Bölüm 2: Zambaklar Ve Siyah Güller

2K 245 67
                                    


"Bir görünüp bir kaybolup beni düşürdün derde, bakışların gözlerime bilmem yüreğin nerede?

Anladığım duyduğuma göre sevdiğin varmış, haritalardan bildiğim o şehirde bir yerde."


Deva'dan...

Nasıl her akşam batıyorsa güneş, her sabah doğuyor da. Her batışın bir doğuşu, her doğuşun bir batışı olmasından sebep bu batışlar, bitişler, sona erişler. Hayat her karanlığı bir aydınlığa doğururken, her aydınlığı da elbet bir gün karanlığa boğar. Sadece sabretmemiz gerekir. Sabır her şeyin ilacıdır.

Zordur sabretmek. O yüzden ilaçtır aslında. İlacın bir günde etki etmemesi gibi sabır da bir günde etki etmez insana. Zamanı vardır, yeri vardır, yurdu vardır. Tam zamanı gelince etki eder, tam yerine gelince, tam yurdunu bulunca tesirini gösterir. O zaman kadarsa; sabır, sabır, sabır.

Babaannem bana hep; 'Kol kırılır yen içinde kalır.' Derdi. Ben o yeni hiç içinde bırakmadım. Her zaman hep doğru anda doğru seçimler yaptım ve on yedi yıllık şu kısa hayatımda yeni sahibine, kolu efendisine verdim. Alnım ak, başım dik yürüdüm.

Yaptığım seçimlerin sonuçlarının bedelini de kendim ödedim.

Yeri geldi aç kaldım, yeri geldi açıkta kaldım ama asla doğrumdan şaşmadım. Yaptığımız her seçim, gelecekte yaşayacaklarımız için kendi ellerimizle yarattığımız teminatlardır.

Ben bu gece ilk defa kendi geleceğimi yaratacak kadar seçim yapmamıştım daha doğrusu yapamamıştım. Toprak altında dört can, dört mezar; yaşam içinde dört can dört ayrı mezar... Bize sunulanı kabul etmek zorunda olduğumuz vicdan mahkemesinde kendimizi hiçe saydığımız bu seçim benim gerçeğim oldu. Bu sonu ben seçmedim. Ablamda seçmedi. Bu sonun temellerini biz atmadık, biz dikmedik bu binayı, biz boyasını atmadık, katını çıkmadık ama yaşamak zorundaydık. Kanlı seçimlerdi bizim seçimlerimiz. Mecburi seçimlerdi. On yedi yaşındaydım ben daha. Hayalleri olan; kalbine, içine, geleceğine yıldızları sığdırmak isterken o yıldızların her birine bir anlam yükleyen, bir hayal sığdıran gencecik bir kızdım hatta daha reşit olmadığımı bile dikkate alırsak çocuk sayılırdım.

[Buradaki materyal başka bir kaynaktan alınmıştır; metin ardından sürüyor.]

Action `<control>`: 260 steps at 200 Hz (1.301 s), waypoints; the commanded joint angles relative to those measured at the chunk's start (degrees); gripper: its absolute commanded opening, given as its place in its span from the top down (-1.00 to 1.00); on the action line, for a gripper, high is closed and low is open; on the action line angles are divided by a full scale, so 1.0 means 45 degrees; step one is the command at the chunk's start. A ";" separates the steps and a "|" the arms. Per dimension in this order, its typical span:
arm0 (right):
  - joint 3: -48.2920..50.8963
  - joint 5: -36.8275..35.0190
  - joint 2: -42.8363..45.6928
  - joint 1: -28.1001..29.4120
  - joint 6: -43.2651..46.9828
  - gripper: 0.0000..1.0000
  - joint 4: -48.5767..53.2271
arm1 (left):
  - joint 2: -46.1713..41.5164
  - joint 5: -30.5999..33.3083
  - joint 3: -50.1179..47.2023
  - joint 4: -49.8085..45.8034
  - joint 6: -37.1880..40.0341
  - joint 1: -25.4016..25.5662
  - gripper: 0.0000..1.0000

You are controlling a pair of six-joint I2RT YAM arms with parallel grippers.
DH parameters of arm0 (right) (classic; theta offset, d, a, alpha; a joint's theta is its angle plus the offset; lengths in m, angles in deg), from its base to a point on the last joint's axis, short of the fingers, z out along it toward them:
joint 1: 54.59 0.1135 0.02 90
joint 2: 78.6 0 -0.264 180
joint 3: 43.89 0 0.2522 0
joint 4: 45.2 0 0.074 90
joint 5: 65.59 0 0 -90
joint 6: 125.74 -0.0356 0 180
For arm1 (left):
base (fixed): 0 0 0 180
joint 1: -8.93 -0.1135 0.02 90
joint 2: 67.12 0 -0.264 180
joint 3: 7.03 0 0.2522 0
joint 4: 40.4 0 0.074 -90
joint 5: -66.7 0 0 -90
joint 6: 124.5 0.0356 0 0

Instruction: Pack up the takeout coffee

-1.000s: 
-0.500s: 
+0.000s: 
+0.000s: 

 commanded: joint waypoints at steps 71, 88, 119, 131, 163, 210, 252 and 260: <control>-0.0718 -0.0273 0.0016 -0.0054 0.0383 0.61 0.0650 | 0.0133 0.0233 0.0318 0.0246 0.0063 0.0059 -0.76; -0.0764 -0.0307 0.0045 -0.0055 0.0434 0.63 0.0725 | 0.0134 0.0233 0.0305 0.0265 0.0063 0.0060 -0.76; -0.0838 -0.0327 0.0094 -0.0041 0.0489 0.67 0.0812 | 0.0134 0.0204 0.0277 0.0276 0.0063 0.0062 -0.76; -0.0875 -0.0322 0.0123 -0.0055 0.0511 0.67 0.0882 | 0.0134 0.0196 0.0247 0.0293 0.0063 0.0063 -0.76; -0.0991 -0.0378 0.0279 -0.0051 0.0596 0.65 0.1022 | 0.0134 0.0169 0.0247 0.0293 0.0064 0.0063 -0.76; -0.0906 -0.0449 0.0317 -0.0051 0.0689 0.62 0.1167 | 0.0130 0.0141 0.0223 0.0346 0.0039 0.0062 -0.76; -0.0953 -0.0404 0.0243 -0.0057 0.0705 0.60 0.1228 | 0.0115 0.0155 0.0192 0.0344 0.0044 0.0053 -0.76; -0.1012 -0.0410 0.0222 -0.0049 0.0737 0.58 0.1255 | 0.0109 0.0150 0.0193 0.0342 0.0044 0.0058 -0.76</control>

Yıldızlar üzerime yıkıldı bu gece benim. Umutlarım, içine sakladığım hayallerim üzerime yıkıldı ben altında kaldım.

Yaşımdan büyük şeyler görmüş, büyük şeyler yaşamıştım. Her zaman farklı olduğumu biliyordum. Her zaman bu kadar olmadığımı, her başka düşündüğümü biliyordum. Bilmeme rağmen bir türlü kabullenemiyordum. Hep soruyordum, sorguluyordum. Nedenini, niçinini, amasını, keşkesini, belkisini... Sorgulamam da inadımdan. İnat ve kinci bir insanım ben. Ondan belki de hayatın ben yeter dedikçe yetmez demeleri.

Hayat yılmıyor, yıkılmıyor; bana, sana bu kadarı da yetti demiyor, diyemiyor, dili varmıyor herhalde ki dili varmadıkça daha fazlasını veriyor.

Müstakbel kocam gözüme sokmak için belki de bize evliliğimizi, nedenini ve anlamını anlatabilmek adına bana zambaklar içinde saklı kalan siyah güller getirmişti. Bizden olmaz diyordu bana. Ben başkasını seviyorum diyordu. Seni kabul etmem, seni kendime yar etmem diyordu.

İkimizin lekeli kaderine daha da leke eklemekten geri durmamıştı.

Kızıyor olmalıydı. Çok kızıyor olmalıydı. Kızgınlığının bana olmadığını ama beni de hedef aldığını anlamayacak kadar salak değildim. Parmak uçlarım parmak uçlarına değerken ve ufacık olan o temastan, benanlarımdan başlayan yangının tüm bedenime yayıldığını hissediyordum. Kalbim farklı atıyordu.